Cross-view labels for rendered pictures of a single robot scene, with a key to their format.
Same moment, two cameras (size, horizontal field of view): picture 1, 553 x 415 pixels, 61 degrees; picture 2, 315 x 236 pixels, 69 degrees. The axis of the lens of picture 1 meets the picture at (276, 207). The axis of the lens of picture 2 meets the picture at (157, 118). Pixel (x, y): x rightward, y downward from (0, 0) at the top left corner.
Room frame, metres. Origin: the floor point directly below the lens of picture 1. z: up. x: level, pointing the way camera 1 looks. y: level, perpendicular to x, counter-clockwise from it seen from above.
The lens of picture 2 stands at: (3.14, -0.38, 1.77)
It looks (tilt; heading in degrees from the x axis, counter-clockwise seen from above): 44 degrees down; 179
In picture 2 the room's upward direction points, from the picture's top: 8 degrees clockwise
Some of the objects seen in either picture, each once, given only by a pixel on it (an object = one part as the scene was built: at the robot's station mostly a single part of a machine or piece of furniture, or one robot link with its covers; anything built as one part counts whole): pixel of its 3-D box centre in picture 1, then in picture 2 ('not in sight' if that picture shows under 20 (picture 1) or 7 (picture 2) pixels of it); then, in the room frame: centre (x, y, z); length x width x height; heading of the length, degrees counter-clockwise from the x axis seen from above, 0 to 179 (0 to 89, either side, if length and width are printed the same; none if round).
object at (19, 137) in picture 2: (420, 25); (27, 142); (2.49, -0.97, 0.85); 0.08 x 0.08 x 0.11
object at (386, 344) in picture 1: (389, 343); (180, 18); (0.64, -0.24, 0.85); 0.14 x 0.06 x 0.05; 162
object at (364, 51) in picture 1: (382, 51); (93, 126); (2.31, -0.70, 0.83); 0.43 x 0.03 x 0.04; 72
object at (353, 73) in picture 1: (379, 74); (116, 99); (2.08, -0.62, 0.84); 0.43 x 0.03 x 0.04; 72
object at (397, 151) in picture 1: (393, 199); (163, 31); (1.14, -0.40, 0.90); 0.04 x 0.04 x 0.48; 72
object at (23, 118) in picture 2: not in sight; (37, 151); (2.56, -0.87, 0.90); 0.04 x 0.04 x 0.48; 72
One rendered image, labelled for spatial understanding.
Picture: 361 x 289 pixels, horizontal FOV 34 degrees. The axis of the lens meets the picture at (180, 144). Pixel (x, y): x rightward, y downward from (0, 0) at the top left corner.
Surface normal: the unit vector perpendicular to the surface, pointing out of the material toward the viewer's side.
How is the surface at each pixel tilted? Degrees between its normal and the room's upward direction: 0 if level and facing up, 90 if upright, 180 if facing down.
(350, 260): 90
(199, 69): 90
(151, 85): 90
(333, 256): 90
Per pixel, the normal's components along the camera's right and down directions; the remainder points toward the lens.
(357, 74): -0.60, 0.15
══════
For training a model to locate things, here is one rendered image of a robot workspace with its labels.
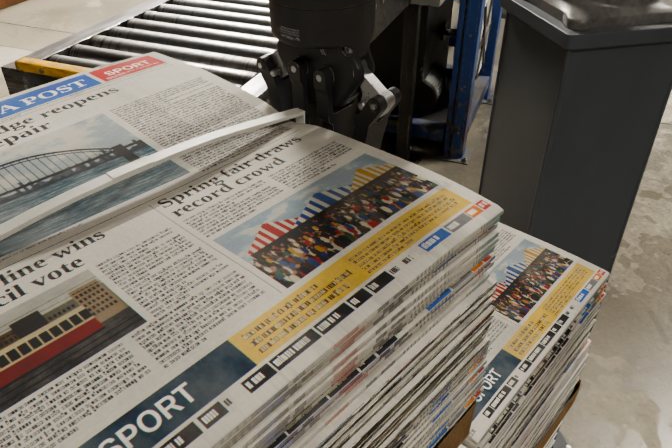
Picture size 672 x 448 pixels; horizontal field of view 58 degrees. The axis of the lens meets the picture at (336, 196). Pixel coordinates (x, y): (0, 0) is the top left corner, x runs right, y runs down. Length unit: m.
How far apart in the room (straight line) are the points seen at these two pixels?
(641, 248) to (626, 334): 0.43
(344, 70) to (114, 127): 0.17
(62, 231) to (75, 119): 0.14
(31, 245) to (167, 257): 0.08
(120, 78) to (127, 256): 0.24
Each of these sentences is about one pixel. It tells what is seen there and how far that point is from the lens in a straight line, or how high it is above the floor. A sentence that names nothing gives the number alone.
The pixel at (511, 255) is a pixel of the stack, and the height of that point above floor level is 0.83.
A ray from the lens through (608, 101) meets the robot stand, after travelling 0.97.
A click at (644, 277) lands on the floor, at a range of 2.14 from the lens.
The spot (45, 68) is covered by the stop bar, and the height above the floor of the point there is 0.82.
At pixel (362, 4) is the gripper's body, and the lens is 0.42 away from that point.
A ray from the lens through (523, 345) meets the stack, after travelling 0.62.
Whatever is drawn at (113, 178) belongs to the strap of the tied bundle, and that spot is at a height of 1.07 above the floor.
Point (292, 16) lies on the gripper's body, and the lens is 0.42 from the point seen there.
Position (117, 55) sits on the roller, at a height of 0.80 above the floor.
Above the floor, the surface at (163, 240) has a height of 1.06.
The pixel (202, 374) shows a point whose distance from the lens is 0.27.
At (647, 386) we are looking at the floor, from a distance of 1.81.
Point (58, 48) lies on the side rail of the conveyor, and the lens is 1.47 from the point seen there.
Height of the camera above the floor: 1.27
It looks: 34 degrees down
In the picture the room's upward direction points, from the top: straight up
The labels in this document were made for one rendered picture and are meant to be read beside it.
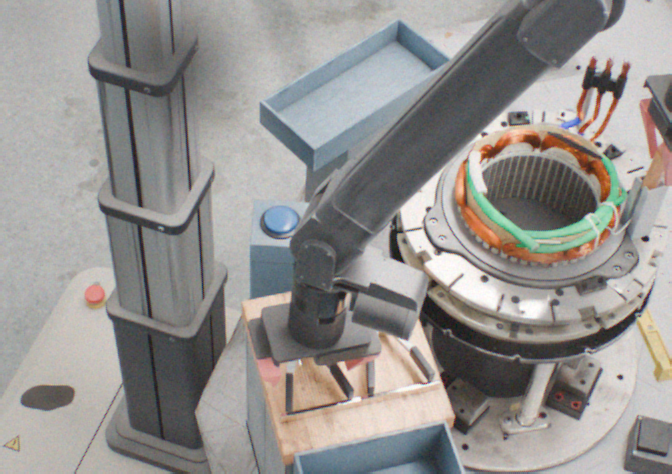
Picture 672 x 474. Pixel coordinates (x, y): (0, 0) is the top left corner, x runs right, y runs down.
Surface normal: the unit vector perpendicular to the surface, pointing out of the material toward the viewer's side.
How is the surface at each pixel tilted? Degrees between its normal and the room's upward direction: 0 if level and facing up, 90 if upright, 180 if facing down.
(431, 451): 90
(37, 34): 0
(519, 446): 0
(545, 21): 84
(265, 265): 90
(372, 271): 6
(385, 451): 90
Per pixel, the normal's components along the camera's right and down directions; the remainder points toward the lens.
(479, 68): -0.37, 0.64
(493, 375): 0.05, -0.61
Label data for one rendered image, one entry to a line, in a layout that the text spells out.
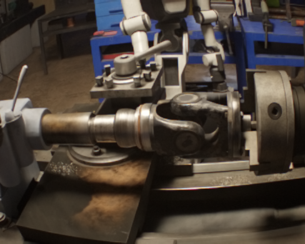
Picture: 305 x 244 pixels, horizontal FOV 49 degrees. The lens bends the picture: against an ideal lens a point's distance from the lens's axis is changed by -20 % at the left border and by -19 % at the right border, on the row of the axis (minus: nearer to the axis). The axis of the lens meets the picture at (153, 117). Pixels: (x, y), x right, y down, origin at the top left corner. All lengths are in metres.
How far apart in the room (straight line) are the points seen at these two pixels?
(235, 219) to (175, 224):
══════
- [TASK TO CARRY OUT]
Would you write out exactly the lines above, starting at the line containing "In the picture" and stopping after the line containing "(235, 219) to"? Omit the pictures.

- [RESULT FOR THIS EXERCISE]
In the picture the room's upward direction points, from the top: straight up
The labels in this document were made for one rendered picture and are meant to be read beside it.
Picture 672 x 474. Pixel coordinates (x, y): (0, 0) is the top left corner, x runs right, y runs down.
Surface normal: the unit vector perpendicular to the surface, pointing out of the material toward the viewer's side.
How is the surface at each pixel tilted? Degrees between its normal and the room's upward direction: 0 if level and facing up, 90 if upright, 180 if facing down.
(431, 451): 90
(37, 34): 0
(519, 446): 0
(545, 21): 84
(265, 265): 90
(372, 271): 6
(385, 451): 90
Per pixel, the normal's components along the camera's right and down directions; the remainder points toward the lens.
(479, 68): -0.37, 0.64
(493, 375): 0.05, -0.61
Label data for one rendered image, one entry to a line, in a layout that the text spells out.
Picture: 305 x 244 pixels, horizontal FOV 49 degrees. The lens bends the picture: against an ideal lens a point's distance from the lens's axis is changed by -20 % at the left border and by -19 % at the right border, on the row of the axis (minus: nearer to the axis). The axis of the lens meets the picture at (153, 117). Pixels: (x, y), x right, y down, origin at the top left corner. All lengths are in metres.
How far apart in the room (straight line) are the points seen at these two pixels?
(235, 219) to (175, 224):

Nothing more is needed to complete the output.